*Material provided*
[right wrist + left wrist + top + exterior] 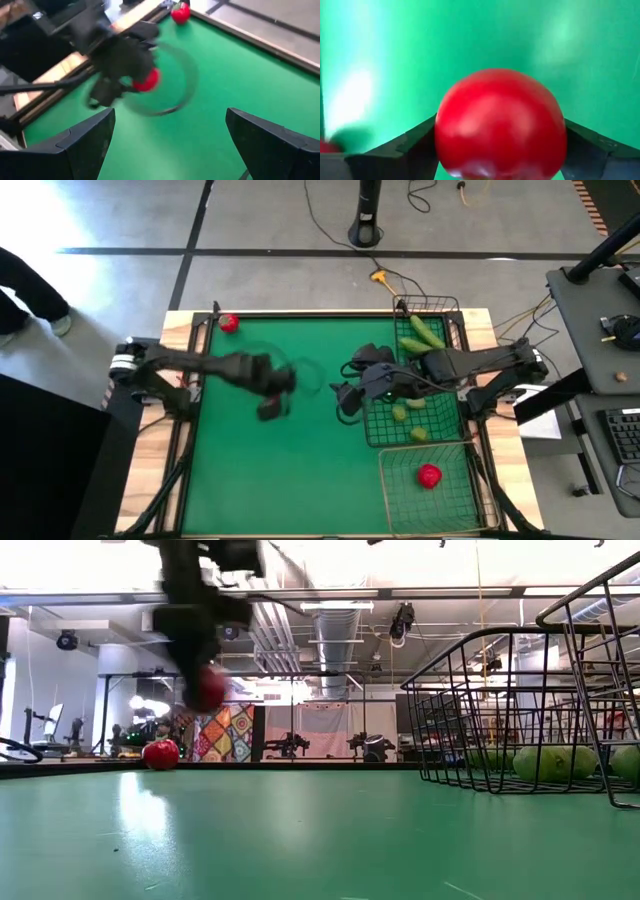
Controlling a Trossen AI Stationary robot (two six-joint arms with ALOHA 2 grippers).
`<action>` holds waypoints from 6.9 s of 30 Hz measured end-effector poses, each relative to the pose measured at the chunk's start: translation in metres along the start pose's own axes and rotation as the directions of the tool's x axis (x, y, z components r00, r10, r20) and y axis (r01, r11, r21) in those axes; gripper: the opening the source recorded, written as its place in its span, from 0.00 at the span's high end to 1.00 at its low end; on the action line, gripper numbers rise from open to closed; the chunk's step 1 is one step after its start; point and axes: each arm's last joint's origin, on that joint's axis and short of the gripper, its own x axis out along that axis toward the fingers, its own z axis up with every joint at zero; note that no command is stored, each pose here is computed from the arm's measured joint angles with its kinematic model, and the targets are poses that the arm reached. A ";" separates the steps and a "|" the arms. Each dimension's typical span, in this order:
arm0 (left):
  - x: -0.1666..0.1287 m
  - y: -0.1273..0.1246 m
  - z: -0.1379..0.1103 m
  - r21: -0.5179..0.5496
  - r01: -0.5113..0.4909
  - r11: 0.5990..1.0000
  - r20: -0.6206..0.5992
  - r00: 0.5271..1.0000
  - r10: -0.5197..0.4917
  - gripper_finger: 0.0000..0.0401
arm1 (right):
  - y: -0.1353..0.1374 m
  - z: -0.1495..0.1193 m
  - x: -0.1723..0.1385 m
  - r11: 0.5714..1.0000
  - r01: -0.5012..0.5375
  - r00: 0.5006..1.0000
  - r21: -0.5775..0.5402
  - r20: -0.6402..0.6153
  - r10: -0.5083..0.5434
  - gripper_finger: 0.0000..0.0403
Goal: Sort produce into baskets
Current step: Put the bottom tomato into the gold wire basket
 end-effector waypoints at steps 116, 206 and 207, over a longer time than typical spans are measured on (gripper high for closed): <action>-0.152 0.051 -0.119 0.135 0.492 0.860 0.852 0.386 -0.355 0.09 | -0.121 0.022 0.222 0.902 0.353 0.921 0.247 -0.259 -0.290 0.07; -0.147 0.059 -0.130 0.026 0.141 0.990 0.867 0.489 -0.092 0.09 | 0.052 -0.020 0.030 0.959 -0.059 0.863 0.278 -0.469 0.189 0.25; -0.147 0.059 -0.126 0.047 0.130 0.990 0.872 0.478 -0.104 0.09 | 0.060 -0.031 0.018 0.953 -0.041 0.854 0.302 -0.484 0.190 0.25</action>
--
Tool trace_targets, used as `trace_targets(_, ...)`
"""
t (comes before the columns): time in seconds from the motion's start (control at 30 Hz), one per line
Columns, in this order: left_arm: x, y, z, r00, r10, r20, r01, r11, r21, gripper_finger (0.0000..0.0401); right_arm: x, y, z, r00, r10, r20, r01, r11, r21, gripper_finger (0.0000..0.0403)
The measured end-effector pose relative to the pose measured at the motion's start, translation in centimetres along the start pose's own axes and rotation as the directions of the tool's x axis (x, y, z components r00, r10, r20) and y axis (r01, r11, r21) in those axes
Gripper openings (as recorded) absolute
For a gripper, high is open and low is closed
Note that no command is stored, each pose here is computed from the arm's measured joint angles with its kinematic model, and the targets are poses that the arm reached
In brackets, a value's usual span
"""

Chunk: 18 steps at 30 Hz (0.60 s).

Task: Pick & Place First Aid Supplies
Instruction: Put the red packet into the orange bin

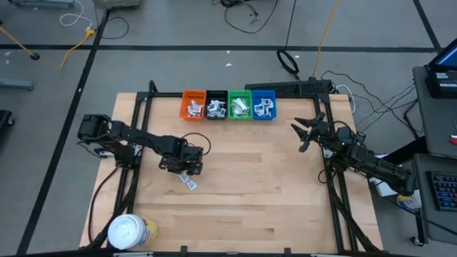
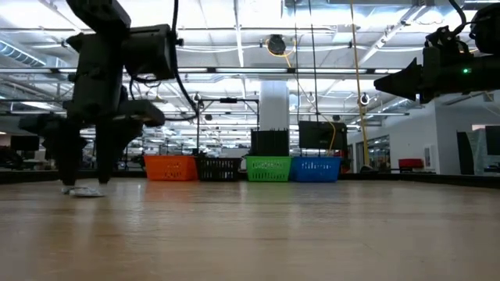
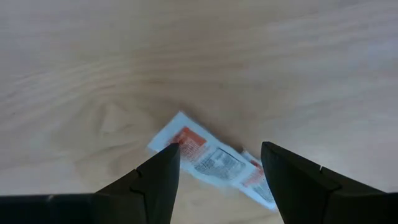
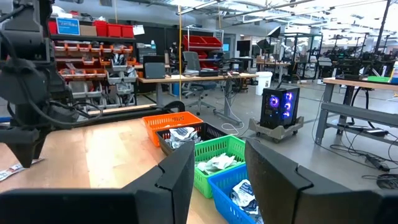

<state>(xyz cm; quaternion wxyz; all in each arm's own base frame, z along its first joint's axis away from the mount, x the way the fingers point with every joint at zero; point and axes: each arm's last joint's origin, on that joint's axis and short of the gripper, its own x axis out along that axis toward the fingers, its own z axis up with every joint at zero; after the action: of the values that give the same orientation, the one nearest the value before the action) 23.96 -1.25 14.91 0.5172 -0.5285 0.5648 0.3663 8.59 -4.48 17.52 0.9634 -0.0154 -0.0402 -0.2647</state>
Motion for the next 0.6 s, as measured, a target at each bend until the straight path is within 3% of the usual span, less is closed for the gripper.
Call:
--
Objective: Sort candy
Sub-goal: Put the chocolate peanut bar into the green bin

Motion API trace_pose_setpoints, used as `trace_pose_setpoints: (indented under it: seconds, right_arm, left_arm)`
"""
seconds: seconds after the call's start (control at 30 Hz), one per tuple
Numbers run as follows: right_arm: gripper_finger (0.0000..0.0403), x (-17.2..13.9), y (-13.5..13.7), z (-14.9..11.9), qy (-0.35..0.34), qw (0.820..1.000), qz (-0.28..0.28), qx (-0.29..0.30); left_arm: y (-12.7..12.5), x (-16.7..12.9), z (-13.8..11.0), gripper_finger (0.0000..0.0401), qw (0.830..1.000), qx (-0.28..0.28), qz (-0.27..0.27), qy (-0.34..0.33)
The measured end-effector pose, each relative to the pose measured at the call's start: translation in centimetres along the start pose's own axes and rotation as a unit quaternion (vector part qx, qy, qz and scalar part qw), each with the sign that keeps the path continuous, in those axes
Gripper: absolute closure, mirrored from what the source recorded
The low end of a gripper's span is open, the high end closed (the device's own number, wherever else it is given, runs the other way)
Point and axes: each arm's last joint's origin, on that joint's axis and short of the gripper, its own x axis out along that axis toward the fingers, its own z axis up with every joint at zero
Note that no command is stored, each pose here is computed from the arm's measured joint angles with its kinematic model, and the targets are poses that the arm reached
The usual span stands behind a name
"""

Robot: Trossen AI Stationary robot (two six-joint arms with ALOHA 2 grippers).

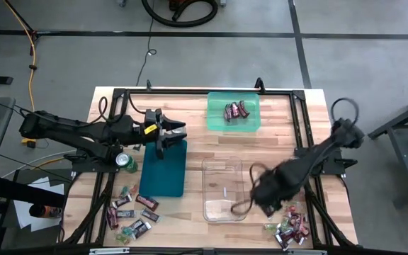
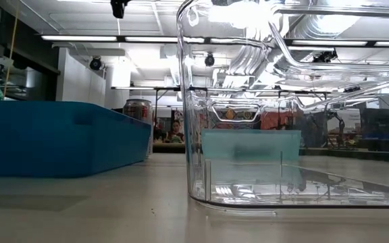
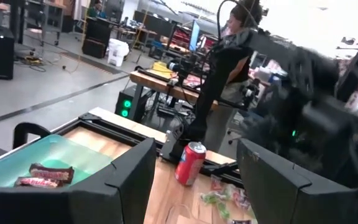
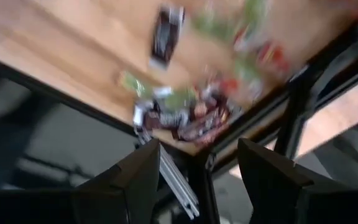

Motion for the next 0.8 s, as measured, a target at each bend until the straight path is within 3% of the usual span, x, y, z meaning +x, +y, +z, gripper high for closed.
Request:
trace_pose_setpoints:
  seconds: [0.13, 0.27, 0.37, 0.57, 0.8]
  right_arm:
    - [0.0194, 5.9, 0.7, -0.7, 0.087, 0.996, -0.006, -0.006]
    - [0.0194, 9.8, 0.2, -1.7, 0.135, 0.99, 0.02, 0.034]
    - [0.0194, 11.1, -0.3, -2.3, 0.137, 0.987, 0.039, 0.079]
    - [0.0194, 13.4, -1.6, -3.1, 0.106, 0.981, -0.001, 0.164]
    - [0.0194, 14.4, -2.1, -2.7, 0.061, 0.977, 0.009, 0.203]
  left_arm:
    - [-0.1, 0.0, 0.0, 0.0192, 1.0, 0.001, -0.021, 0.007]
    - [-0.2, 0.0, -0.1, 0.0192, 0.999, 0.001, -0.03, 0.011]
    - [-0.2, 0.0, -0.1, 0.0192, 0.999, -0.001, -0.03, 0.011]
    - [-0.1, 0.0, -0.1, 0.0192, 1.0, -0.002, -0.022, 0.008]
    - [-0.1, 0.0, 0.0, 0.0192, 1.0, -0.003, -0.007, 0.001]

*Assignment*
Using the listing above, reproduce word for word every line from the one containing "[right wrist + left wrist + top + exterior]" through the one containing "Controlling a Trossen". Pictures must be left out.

*Solution to this problem*
[right wrist + left wrist + top + exterior] 
Controlling a Trossen AI Stationary robot (two six-joint arms with ALOHA 2 grippers).

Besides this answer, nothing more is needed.